**Work required:**
Look below for the line containing "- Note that". Write out that line and the rest through the last one, exactly as they appear, but without pictures.

**Source material:**
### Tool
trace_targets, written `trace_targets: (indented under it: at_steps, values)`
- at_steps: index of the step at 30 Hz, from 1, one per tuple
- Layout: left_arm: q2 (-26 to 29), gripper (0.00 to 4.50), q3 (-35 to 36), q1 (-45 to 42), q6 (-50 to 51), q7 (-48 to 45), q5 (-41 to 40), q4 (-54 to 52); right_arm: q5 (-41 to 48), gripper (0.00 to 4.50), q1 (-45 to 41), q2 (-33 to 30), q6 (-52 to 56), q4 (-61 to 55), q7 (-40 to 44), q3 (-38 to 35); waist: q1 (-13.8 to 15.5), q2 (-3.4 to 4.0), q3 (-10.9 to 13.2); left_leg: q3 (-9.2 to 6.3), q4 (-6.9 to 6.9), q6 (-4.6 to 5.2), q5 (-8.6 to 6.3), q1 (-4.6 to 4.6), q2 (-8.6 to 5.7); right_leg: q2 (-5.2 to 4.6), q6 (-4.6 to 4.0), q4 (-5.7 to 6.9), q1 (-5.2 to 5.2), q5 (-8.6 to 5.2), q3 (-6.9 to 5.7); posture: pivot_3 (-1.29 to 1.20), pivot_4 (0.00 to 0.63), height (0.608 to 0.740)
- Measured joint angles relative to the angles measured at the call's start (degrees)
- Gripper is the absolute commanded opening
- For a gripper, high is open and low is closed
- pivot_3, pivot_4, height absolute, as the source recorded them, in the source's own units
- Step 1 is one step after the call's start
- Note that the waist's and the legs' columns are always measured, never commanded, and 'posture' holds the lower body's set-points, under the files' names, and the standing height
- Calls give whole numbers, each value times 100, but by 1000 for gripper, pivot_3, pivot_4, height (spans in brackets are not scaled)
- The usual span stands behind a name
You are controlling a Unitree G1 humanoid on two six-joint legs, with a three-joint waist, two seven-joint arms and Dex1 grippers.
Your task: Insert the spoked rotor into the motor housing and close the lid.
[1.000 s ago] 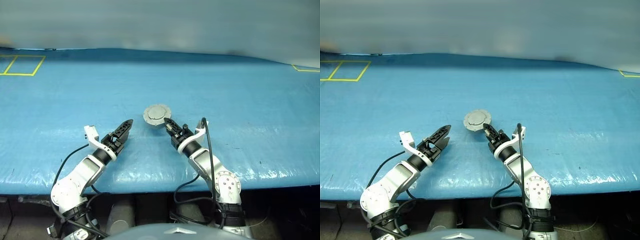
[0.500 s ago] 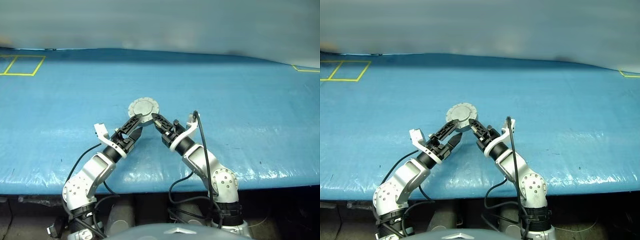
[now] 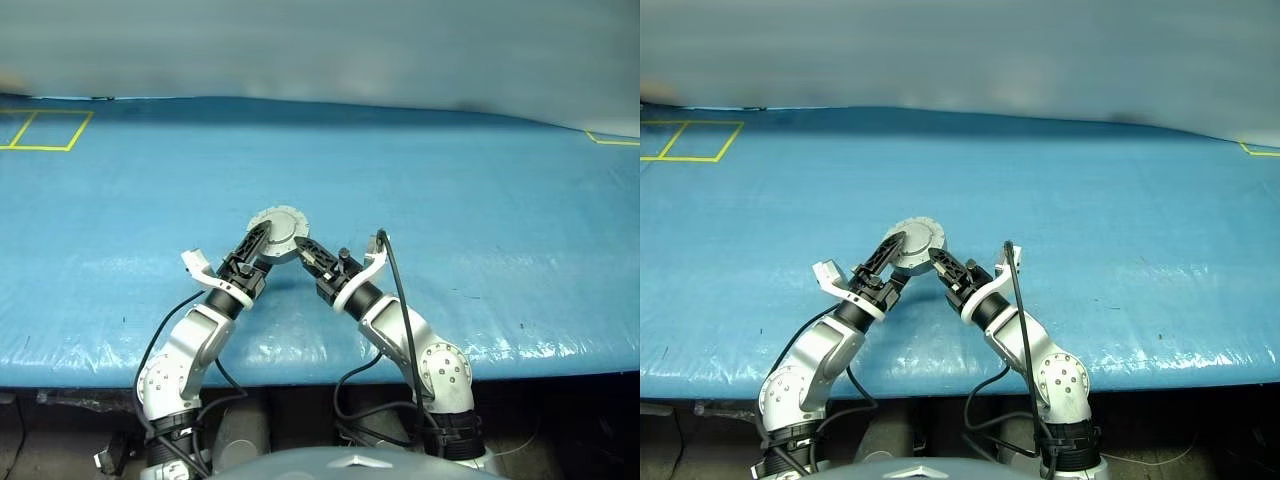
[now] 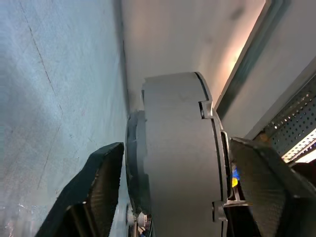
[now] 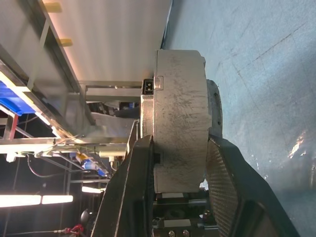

**Written solution:**
- Note that the waist's and the legs' columns are always measured, never commanded, and 'posture' holds the lower body's set-points, under the files' names, and the standing height
- Calls give whole numbers, each value times 100, but by 1000 for gripper, pivot_3, pivot_4, height (spans in brackets are not scaled)
- The usual span stands behind a name
You are controlling a Unitree G1 humanoid on two six-joint legs, with a three-joint waist, two seven-joint arms and Dex1 grippers.
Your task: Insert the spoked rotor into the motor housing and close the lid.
[1.000 s ago] 
[0.500 s ago] 
[now] 
[now] 
[now] 

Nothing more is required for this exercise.